Friday, May 7, 2010

Let’s stop kicking a dead horse

There was much celebration, even satisfied ululations, that Michel Aoun was defeated in several significant municipalities in Mount Lebanon, and will probably not be a factor in Beirut. The general’s bad choices have been a curse to us all over the years, but it’s really time to say “enough.” Aoun is no longer the real issue in Lebanon, and delighting in his defeats is equivalent to kicking a dead horse.

Having dispensed industrial quantities of ink denouncing Aoun, I’m perhaps not one to talk. However, over the years I have been struck by the extent to which the general has become a red herring – a false lead attracting the public’s (particularly in his case, the Christian public’s) attention away from what matters. And what matters today is that Syria and Hezbollah are reinforcing their already-tight control over a country that, five years ago, sought to regain its sovereignty.

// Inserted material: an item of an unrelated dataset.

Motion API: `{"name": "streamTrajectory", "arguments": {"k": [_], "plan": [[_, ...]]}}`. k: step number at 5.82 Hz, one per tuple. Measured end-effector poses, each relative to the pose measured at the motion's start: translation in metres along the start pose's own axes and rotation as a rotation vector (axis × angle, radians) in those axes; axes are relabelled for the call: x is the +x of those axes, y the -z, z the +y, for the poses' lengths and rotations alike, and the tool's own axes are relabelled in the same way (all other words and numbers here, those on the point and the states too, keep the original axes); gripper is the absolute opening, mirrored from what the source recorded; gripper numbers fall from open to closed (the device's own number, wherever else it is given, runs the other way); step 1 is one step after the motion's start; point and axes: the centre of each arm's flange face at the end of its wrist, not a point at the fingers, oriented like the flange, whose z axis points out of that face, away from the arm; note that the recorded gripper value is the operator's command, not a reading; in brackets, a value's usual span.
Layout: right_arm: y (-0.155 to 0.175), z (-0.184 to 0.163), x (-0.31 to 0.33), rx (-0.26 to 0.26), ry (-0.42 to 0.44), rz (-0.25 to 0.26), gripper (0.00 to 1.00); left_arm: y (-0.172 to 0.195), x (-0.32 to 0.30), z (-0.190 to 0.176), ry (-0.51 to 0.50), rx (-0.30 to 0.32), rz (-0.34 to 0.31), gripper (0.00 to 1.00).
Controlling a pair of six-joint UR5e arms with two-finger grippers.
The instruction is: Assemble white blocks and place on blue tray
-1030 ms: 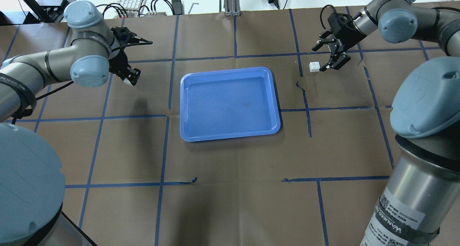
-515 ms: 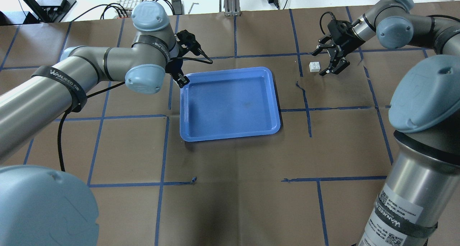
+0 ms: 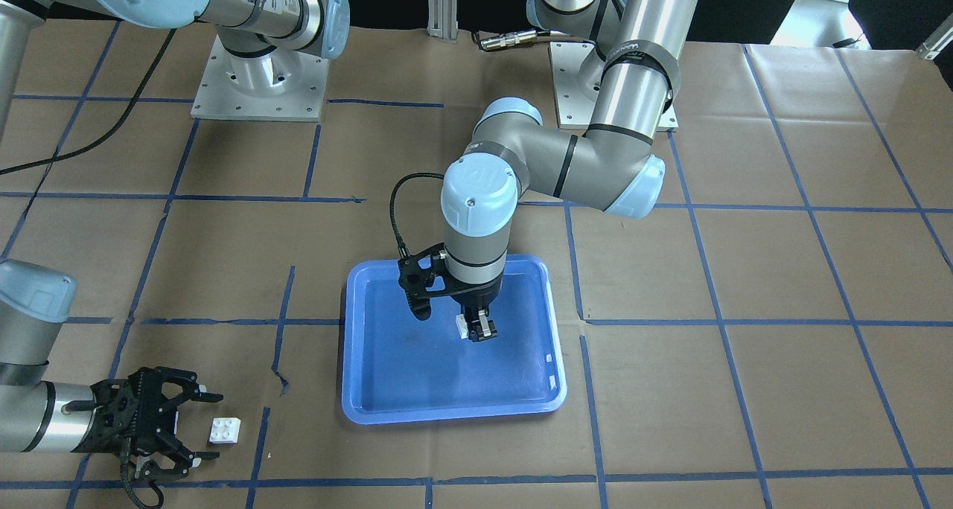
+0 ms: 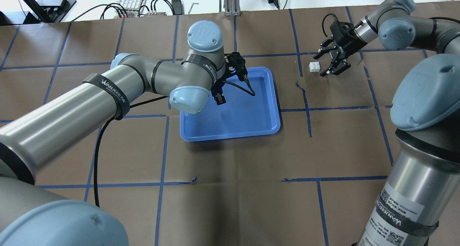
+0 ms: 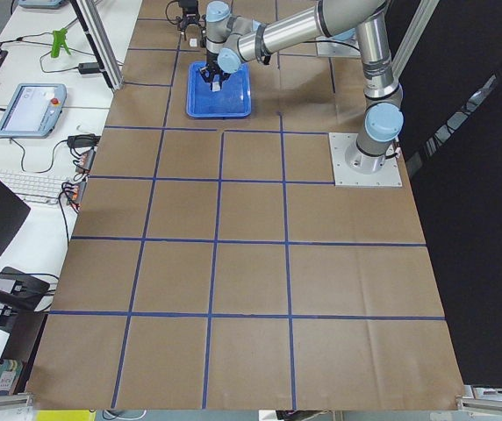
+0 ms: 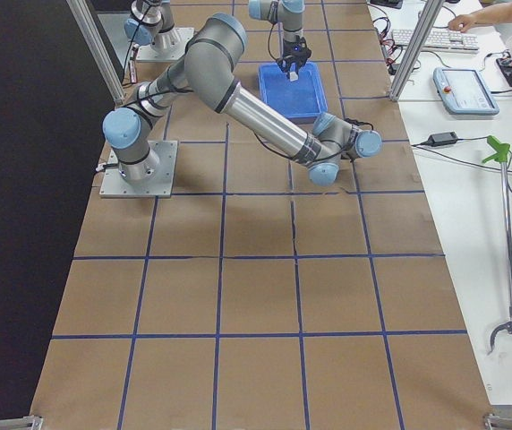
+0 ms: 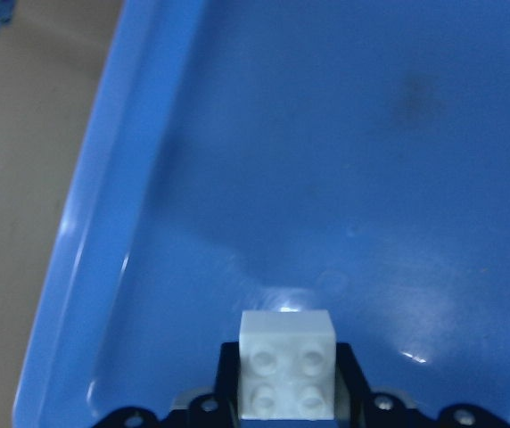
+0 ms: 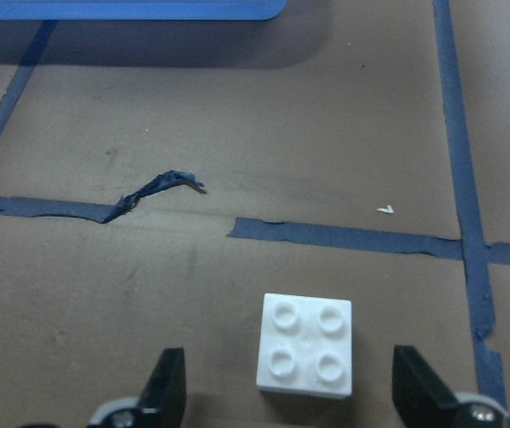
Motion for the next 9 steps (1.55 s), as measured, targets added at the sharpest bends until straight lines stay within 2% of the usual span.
{"name": "streamTrajectory", "arguments": {"k": [1, 2, 5, 6, 7, 9], "plan": [[0.001, -0.001, 0.000, 0.000, 0.002, 0.001, 0.41, -0.009, 0.006, -0.007, -0.038, 0.005, 0.016, 0.01], [0.003, -0.002, 0.000, -0.003, 0.006, 0.003, 0.34, -0.022, 0.009, -0.010, -0.053, -0.001, 0.030, 0.01], [0.015, -0.008, 0.002, -0.017, 0.016, 0.021, 0.30, -0.038, 0.012, -0.008, -0.111, -0.014, 0.047, 0.04], [0.036, -0.022, 0.004, -0.036, 0.031, 0.050, 0.30, -0.044, 0.015, -0.006, -0.116, -0.017, 0.049, 0.21], [0.064, -0.044, 0.001, -0.057, 0.042, 0.080, 0.30, -0.046, 0.017, -0.005, -0.117, -0.015, 0.043, 0.98], [0.105, -0.084, -0.020, -0.072, 0.042, 0.104, 0.30, -0.046, 0.018, -0.003, -0.116, -0.014, 0.042, 0.99]]}}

Aoun has sanctioned this, covered this, even promoted this in his vindictive way, since rare are the Lebanese politicians who will not bring the temple down over everyone’s head out of spite for their domestic rivals. But the reality is that Aoun has offered his partisans diminishing marginal returns. His losses mean less and less.

The parliamentary elections last year showed how wrong things have gone for Aoun. That the general won in several constituencies thanks to the Shia vote in no way diminished his successes. However, it did highlight that Aoun had hemorrhaged Christian support, which in our sectarian system means something. We shouldn’t confuse parliamentary and municipal elections, given how the latter are based on family solidarities and animosities. Yet the results this past weekend tell us something deeper about Aoun’s shortcomings.

In one way or another, Aoun has been a part of the power structure for five years, and while he was not represented in the government that emerged from the 2005 elections, since then he has had access to other offices, support from Syria’s allies, and considerable funds. Many interpreted Aoun’s successive setbacks as the result of Christian rejection of his political choices. That’s part of it, even a major part; however, Aoun also lost ground because he failed to consolidate his gains in the system. This required commonplace patronage, and Aoun’s ministers have played the game like everyone else. But it also required another form of patronage, which Aoun never provided.

This other form of patronage was a viable, profitable project for the long term. When Aoun returned in 2005, quite a few people were willing to tie their fortunes to the general. There were officers in the army who had risen with Aoun during the 1980s, before his exile, politicians who had found no room in March 14 election lists in 2005, businessmen and professionals who liked Aoun and who awaited the day when his influence would bring about the state they desired, one in which they might be offered choice roles, as well as others.

In other words, aside from the general’s more amorphous base of support, there were not a few people who had attached their personal interests to Aoun’s. There was nothing improper here. Which politician does not attract the ambitious to his side? Indeed that is the essence of political power. Where Aoun went wrong, however, is that he systematically lost the valuable cards he had accumulated, and therefore frustrated those who had wagered on his achievement.

The general won a large share of the Christian vote in 2005, which should have set him on the path toward the presidency. Had Aoun remained neutral between March 8 and March 14, he would have been uncircumventable as president when Emile Lahoud’s extended term ended. Instead, he allied himself against the majority, which is just about the silliest thing one can do in a system where it is the parliamentary majority that elects the president.

This was a blow to the Aounist faithful, one they tried to absorb by insisting that they had no dislike for Michel Sleiman, who became president instead. Except that Aoun began relentlessly criticizing Sleiman, in fact seldom avoided an opportunity to do so, so that his claims to defend the authority of the Maronite presidency sounded terribly hollow; a hollowness that turned into an abyss when Aoun also continued criticizing the Maronite patriarch, Nasrallah Sfeir.

Then Aoun invested heavily in the parliamentary elections of 2009 – persuaded, I believe, that he would be able to use an opposition victory to leverage himself into the presidency, or at least become, in a circuitous way, the effective leader of the Christians. And yet the general came up short once again, as he was unable to win the opposition a majority – his larger bloc of parliamentarians now more a reminder of his thwarted endeavors than a source of satisfaction.

In the aftermath, the Aounists began fraying, as the general’s primary objective centered around ensuring that his son-in-law would inherit his movement. The older Aounists protested: they had not fought long and hard to hand the house keys over to Gebran Bassil. That’s where we are today, the Aounists neither here nor there, having lost all momentum, their leader essentially behaving like any other Lebanese leader in wanting to hand off to the son he never had.

Aoun has become a sideshow. We should give him the importance he merits, which is certainly not negligible, but not more than that. He lost in the municipal elections, but so what? Lebanon has lost a great deal more in the past six months, since the “reconciliation” with Syrian began and the country formally started adopting Hezbollah’s rhetoric. Don’t confuse the plot of the story with a footnote.